- What you should do
Output all the entries below. Each must match exactly.

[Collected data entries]

= Beginning of Section =

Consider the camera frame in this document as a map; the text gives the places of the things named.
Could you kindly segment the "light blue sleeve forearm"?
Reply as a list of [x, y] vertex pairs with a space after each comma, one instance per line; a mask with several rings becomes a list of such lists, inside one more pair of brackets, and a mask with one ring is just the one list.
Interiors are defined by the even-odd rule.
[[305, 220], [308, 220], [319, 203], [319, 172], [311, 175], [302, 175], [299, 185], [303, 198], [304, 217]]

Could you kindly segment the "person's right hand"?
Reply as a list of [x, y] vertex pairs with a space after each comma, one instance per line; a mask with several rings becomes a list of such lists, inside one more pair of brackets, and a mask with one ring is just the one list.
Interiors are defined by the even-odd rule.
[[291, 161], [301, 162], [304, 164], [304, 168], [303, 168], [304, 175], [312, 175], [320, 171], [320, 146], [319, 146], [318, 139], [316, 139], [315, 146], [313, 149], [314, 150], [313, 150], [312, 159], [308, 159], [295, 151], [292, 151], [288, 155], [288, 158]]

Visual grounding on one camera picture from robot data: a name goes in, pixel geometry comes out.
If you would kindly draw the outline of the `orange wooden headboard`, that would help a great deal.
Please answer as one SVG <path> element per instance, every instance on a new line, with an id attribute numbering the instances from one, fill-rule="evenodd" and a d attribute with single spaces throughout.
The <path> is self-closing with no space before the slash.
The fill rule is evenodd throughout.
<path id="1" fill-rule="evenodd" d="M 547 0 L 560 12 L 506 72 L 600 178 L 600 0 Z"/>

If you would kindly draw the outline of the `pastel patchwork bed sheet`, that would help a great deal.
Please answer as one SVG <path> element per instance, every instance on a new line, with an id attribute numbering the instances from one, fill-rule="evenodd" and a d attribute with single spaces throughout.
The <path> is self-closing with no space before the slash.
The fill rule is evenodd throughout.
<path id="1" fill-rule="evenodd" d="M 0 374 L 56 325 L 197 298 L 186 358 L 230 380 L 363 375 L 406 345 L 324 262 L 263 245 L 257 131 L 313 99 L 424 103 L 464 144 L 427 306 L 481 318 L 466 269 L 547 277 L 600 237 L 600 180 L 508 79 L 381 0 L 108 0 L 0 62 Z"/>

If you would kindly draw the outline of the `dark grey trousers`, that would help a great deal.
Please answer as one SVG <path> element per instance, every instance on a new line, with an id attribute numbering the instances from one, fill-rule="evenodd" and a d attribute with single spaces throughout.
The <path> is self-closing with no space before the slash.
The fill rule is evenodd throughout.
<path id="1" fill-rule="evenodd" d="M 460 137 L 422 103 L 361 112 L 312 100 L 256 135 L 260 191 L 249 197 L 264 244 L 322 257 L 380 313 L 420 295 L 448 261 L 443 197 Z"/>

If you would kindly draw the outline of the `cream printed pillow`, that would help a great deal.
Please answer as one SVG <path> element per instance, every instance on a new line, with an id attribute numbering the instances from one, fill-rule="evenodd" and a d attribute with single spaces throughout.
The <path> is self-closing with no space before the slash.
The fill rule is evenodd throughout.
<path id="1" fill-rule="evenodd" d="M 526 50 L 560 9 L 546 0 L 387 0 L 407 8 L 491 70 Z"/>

= End of Section =

- Result of the task
Consider the camera frame in this document as a map; the text gives the places of the things named.
Could you kindly segment the "light blue sleeve forearm"?
Reply as a list of [x, y] vertex pairs with a space after each comma, one instance per line; a mask with several rings becomes a list of such lists, inside one more pair of brackets, and a mask with one ring is just the one list.
Interiors are defined by the even-odd rule.
[[305, 220], [308, 220], [319, 203], [319, 172], [311, 175], [302, 175], [299, 185], [303, 198], [304, 217]]

Could you kindly segment the "person's right hand"?
Reply as a list of [x, y] vertex pairs with a space after each comma, one instance per line; a mask with several rings becomes a list of such lists, inside one more pair of brackets, and a mask with one ring is just the one list.
Interiors are defined by the even-odd rule.
[[291, 161], [301, 162], [304, 164], [304, 168], [303, 168], [304, 175], [312, 175], [320, 171], [320, 146], [319, 146], [318, 139], [316, 139], [315, 146], [313, 149], [314, 150], [313, 150], [312, 159], [308, 159], [295, 151], [292, 151], [288, 155], [288, 158]]

Visual grounding on one camera picture from robot data: a name goes in, pixel geometry comes out.
If you would kindly draw the outline of the `orange wooden headboard`, that would help a great deal.
Please answer as one SVG <path> element per instance, every instance on a new line, with an id attribute numbering the instances from one, fill-rule="evenodd" and a d attribute with single spaces throughout.
The <path> is self-closing with no space before the slash.
The fill rule is evenodd throughout.
<path id="1" fill-rule="evenodd" d="M 547 0 L 560 12 L 506 72 L 600 178 L 600 0 Z"/>

If you would kindly draw the outline of the `pastel patchwork bed sheet`, that would help a great deal.
Please answer as one SVG <path> element per instance, every instance on a new line, with an id attribute numbering the instances from one, fill-rule="evenodd" and a d attribute with single spaces throughout.
The <path> is self-closing with no space before the slash.
The fill rule is evenodd throughout.
<path id="1" fill-rule="evenodd" d="M 0 374 L 56 325 L 197 298 L 186 358 L 230 380 L 363 375 L 406 345 L 324 262 L 263 245 L 257 131 L 313 99 L 424 103 L 464 144 L 427 306 L 481 318 L 466 269 L 547 277 L 600 237 L 600 180 L 508 79 L 381 0 L 108 0 L 0 62 Z"/>

If you would kindly draw the outline of the `dark grey trousers`, that would help a great deal.
Please answer as one SVG <path> element per instance, every instance on a new line, with an id attribute numbering the instances from one, fill-rule="evenodd" and a d attribute with single spaces throughout.
The <path> is self-closing with no space before the slash.
The fill rule is evenodd throughout.
<path id="1" fill-rule="evenodd" d="M 460 137 L 422 103 L 361 112 L 312 100 L 256 135 L 260 191 L 249 197 L 264 244 L 322 257 L 380 313 L 420 295 L 448 261 L 443 197 Z"/>

If you would kindly draw the outline of the `cream printed pillow`, that would help a great deal.
Please answer as one SVG <path> element per instance, every instance on a new line, with an id attribute numbering the instances from one, fill-rule="evenodd" and a d attribute with single spaces throughout.
The <path> is self-closing with no space before the slash.
The fill rule is evenodd throughout.
<path id="1" fill-rule="evenodd" d="M 526 50 L 560 9 L 546 0 L 387 0 L 407 8 L 491 70 Z"/>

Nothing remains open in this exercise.